SPECT functional neuroimaging also guides the clinician away from an erroneous diagnosis of ADHD. For example, when there is no sign of orbitofrontal hypoperfusion during a concentration task and the entire cortex is quite overactive, one can feel secure in diagnosing mood dysregulation and treating with a mood stabilizer. I have also observed numerous cases of learning disorders in which the only area of abnormal function with markedly decreased temporal lobe function. For example, one young adolescent girl who was quite bright and articulate, but had math comprehension at the 35th percentile and reading comprehension at the 10th percentile. Her Connors Continuous Performance Test was negative for ADHD. She had very low temporal lobe function. As I have done for many such cases, I started her on donepezil, a medication used in treating Alzheimer’s disease which increases acetylcholine levels. Since acetylcholine is the neurotransmitter of learning and memory and a key neurotransmitter of the temporal lobes, it is not surprising that within three months, her math skills had jumped 2 years and her reading comprehension had jumped 1.5 years.

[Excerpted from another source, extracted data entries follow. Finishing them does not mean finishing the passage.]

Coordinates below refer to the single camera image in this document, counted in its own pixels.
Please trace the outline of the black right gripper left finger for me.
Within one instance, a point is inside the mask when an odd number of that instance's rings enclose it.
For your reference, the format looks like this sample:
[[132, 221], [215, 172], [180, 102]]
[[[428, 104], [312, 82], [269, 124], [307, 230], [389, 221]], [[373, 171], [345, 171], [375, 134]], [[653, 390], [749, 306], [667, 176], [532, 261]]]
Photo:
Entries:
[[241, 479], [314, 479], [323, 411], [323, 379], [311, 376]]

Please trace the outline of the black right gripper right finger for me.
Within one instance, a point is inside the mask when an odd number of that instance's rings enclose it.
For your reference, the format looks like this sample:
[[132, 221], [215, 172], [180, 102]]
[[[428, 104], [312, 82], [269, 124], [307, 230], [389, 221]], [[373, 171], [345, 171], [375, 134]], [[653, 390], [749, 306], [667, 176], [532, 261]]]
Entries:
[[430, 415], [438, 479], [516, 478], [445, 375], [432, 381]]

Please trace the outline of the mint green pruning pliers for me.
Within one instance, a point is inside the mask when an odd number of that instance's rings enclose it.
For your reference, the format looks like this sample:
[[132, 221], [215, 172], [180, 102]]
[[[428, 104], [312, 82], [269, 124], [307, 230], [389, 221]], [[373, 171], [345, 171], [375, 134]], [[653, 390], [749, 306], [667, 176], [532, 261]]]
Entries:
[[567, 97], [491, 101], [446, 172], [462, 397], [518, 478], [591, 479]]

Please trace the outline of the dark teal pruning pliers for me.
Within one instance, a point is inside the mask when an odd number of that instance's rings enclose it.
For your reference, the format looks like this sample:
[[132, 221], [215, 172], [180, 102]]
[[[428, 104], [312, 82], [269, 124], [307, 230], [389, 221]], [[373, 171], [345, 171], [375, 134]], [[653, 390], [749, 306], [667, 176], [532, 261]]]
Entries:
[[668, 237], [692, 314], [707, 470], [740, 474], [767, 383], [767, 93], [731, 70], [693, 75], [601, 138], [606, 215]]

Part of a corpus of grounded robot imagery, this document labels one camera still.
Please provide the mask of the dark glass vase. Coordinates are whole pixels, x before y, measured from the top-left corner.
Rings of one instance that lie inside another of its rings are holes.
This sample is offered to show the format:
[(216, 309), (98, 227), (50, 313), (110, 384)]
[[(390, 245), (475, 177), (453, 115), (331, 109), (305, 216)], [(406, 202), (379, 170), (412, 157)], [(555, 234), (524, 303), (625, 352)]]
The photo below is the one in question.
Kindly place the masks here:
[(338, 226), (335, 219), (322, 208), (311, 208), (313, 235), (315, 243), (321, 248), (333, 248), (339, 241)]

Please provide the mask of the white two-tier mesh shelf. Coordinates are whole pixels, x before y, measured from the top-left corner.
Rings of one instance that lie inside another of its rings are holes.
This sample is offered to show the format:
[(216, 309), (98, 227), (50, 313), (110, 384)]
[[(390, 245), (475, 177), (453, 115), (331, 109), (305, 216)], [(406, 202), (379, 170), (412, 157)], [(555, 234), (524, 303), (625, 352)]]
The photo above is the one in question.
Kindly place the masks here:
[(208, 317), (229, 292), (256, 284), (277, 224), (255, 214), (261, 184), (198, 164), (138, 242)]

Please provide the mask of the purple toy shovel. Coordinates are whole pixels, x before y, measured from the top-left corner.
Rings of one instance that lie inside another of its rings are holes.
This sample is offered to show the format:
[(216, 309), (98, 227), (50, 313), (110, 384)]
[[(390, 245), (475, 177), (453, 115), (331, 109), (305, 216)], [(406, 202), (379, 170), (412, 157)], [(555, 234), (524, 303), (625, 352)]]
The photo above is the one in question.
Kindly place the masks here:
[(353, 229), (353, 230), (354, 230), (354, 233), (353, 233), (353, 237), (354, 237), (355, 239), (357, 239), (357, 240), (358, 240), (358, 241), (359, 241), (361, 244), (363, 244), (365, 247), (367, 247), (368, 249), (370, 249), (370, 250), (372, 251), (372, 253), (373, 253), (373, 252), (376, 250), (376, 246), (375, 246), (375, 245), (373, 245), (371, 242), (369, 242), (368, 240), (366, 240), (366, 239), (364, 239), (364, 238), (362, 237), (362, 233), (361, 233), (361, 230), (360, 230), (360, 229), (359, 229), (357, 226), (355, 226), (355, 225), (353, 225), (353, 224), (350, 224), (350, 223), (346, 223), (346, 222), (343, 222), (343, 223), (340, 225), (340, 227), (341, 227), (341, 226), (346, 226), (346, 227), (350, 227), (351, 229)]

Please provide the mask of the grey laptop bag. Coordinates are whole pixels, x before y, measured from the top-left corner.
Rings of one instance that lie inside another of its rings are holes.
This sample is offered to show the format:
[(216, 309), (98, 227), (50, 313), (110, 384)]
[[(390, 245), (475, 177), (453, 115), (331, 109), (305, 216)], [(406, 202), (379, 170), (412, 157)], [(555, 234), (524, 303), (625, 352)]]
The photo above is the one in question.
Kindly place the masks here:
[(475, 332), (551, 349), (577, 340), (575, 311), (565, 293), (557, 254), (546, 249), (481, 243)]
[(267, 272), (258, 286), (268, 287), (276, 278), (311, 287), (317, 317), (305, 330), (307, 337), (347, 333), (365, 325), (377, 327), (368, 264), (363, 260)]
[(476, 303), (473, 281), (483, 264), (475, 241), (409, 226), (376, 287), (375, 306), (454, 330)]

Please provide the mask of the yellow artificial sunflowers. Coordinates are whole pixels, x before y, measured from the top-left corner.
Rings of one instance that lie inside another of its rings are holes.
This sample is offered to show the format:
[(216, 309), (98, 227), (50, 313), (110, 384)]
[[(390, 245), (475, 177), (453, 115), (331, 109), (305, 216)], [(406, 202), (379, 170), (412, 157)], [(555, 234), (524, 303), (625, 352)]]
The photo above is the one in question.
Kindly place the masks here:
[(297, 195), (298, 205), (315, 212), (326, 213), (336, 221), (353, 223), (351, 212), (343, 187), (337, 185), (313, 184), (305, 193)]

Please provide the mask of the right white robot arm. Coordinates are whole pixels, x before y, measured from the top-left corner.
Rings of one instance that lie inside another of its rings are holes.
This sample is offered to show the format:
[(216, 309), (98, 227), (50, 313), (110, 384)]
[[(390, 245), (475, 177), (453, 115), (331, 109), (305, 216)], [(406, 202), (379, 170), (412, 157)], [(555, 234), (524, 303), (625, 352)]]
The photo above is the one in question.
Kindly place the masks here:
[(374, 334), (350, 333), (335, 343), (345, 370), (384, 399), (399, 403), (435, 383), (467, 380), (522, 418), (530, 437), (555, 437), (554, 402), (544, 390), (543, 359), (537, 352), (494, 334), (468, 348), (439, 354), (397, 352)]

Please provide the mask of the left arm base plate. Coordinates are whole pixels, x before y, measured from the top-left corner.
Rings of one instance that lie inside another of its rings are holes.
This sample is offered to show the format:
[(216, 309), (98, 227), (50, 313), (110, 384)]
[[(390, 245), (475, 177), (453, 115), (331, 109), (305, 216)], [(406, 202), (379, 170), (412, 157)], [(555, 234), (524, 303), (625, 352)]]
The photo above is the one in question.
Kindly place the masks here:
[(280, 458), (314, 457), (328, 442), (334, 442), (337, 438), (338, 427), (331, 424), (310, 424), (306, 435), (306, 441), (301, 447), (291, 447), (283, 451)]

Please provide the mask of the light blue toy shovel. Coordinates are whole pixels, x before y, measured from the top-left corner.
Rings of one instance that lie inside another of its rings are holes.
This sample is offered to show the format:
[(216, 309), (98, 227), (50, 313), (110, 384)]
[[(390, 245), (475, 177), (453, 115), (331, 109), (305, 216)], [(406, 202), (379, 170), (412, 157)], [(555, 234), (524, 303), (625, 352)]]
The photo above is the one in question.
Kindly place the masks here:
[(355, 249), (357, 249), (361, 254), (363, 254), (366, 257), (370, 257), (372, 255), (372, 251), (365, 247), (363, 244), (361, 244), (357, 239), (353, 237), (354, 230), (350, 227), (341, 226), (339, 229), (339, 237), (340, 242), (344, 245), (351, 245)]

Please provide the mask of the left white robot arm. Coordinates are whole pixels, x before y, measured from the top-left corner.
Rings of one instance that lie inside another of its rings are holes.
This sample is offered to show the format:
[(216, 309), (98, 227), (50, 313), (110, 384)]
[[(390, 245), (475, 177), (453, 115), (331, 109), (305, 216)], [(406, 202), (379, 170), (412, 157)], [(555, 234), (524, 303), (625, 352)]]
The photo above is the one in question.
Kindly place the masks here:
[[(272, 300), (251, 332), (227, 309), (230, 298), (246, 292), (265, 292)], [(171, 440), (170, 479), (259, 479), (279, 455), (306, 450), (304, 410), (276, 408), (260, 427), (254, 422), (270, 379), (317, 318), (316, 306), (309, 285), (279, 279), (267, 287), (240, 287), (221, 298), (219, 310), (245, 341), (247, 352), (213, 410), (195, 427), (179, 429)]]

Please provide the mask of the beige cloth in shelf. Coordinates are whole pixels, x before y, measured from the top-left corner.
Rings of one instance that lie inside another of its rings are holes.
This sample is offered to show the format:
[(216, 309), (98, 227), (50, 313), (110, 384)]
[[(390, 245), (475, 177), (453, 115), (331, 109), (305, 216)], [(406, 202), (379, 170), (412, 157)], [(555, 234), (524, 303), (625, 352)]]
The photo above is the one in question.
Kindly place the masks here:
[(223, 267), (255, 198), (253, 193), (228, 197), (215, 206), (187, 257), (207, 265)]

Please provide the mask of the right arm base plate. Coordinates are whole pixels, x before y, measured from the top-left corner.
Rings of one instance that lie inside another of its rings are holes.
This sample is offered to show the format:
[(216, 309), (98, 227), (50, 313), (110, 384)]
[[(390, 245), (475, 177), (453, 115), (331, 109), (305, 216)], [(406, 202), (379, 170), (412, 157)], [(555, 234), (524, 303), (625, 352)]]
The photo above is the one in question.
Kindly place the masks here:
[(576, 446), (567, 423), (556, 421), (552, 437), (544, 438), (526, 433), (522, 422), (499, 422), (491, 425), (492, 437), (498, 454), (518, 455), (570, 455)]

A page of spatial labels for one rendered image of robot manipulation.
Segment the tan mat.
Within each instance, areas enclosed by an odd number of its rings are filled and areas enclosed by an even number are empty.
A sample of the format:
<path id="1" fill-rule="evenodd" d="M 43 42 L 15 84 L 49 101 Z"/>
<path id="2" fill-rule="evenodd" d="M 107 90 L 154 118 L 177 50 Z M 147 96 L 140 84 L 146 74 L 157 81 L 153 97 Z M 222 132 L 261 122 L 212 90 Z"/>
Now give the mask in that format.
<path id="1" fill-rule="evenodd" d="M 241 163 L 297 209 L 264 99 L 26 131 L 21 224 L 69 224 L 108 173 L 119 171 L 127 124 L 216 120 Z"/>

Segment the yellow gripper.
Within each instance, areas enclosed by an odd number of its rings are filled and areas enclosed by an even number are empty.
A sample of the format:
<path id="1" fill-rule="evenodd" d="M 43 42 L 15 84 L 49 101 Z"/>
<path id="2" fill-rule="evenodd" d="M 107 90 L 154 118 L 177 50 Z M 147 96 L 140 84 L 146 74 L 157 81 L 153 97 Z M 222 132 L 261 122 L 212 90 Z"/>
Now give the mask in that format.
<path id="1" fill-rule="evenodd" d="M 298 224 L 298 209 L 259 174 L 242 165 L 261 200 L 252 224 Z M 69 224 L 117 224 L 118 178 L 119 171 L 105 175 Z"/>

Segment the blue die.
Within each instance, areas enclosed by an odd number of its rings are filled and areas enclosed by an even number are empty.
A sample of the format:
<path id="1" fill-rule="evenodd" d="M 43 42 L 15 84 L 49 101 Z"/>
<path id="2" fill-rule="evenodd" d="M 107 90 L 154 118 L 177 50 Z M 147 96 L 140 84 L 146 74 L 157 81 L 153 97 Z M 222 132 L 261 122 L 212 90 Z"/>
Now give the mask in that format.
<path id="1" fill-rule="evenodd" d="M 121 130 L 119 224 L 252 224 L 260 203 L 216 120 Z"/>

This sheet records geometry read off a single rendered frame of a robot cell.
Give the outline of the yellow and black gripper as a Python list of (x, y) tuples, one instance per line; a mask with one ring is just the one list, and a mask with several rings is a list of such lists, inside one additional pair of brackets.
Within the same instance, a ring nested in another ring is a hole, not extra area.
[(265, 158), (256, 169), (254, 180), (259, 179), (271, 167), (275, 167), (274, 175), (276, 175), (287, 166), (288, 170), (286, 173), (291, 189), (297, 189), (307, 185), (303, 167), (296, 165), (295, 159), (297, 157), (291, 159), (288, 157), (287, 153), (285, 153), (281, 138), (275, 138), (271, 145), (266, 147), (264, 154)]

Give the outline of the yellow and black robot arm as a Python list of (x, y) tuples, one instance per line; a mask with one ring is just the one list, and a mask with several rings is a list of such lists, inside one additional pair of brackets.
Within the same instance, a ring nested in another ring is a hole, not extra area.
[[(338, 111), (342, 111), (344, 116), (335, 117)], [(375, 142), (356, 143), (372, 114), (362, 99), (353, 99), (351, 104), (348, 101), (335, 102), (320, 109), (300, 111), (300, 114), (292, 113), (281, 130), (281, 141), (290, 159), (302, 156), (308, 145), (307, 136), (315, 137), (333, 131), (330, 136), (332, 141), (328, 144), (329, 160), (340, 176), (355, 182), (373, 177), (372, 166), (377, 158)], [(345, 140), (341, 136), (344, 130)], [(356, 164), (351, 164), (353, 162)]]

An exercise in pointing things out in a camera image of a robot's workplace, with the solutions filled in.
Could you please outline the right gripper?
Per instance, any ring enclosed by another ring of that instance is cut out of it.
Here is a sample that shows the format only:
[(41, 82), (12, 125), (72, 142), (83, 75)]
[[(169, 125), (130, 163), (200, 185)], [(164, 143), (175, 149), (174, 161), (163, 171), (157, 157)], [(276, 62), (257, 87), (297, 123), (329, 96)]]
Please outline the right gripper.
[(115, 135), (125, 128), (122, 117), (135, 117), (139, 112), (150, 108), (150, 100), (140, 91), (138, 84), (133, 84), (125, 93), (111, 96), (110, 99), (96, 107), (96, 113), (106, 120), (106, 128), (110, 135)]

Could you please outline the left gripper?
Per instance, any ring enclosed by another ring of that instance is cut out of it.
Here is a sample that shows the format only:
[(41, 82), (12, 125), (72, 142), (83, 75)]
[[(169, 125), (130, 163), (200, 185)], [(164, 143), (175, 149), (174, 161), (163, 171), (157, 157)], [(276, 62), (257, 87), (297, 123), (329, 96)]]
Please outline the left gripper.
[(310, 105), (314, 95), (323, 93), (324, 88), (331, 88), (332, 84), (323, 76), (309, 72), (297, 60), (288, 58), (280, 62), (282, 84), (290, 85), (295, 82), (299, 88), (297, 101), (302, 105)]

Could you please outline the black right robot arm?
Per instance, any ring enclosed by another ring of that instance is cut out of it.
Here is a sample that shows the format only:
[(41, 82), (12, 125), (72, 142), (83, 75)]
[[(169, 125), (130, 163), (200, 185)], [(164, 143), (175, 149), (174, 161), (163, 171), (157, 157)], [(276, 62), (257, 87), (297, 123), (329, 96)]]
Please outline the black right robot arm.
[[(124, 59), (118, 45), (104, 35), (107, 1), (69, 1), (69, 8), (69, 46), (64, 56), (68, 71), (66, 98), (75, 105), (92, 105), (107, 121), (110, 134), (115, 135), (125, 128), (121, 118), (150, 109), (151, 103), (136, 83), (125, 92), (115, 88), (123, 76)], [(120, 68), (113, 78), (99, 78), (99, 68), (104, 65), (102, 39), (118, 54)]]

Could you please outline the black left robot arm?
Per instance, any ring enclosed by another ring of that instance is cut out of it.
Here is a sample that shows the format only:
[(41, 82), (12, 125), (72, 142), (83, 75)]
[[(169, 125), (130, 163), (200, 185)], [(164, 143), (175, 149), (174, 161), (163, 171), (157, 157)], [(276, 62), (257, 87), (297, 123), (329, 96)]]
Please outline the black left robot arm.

SPECT functional neuroimaging can show other causes of cognitive dysfunction. I have now seen several cases of Chronic Fatigue Syndrome which presented as predominately academic struggles. The SPECT scan did not show frontal lobe hypoperfusion; rather, it showed diffuse hypoperfusion involving the entire brain. Additional laboratory testing confirmed the presence of viral causes of Chronic Fatigue Syndrome and the patients’ academic struggles improved after treatment with antiviral therapy65. TBI also is often confused with ADHD, depression, anxiety, and other psychiatric diagnoses. TBI, due to damage to different functional areas in the brain, can present with a myriad of symptoms, including poor concentration and focus. Stimulants can be helpful in TBI because they increase frontal lobe dopamine, but they are a bandaid, not a treatment. As described above, treating the TBI with NILT has resulted in substantial improvement in concentration and cognitive performance for many patients.

Conclusion

Perfusion SPECT functional neuroimaging can teach us much about a patient’s brain. The challenge that psychiatrists face is to correctly understand the strengths and weaknesses of the diagnostic constructs and how data on brain function fits together with clinical information. The false expectation of precise or pathognomonic symptoms or signs leads to unrealistic expectations from functional neuroimaging – be it SPECT, functional MRI, or FDG PET. I have offered numerous examples of situations in which the symptoms do not match the diagnosis – depressive symptoms in TBI, dementia symptoms can be either AZD or FTD, and ADHD symptoms in a variety of conditions. Information from functional neuroimaging can yield a better diagnosis and speed the diagnostic process64. Perhaps with these thoughts both psychiatrists and nuclear medicine physicians will reconsider their biases against perfusion SPECT neuroimaging. Decades of research with functional MRI have failed to yield any useful clinical algorithms. In contrast, SPECT has demonstrated sensitivity/specificity in the 85-95% range for TBI, PTSD, AZD, FTD, MCI, and offers relevant insight into alternative neurological processes responsible for symptoms such as depressed mood, impulsivity, executive dysfunction, and others.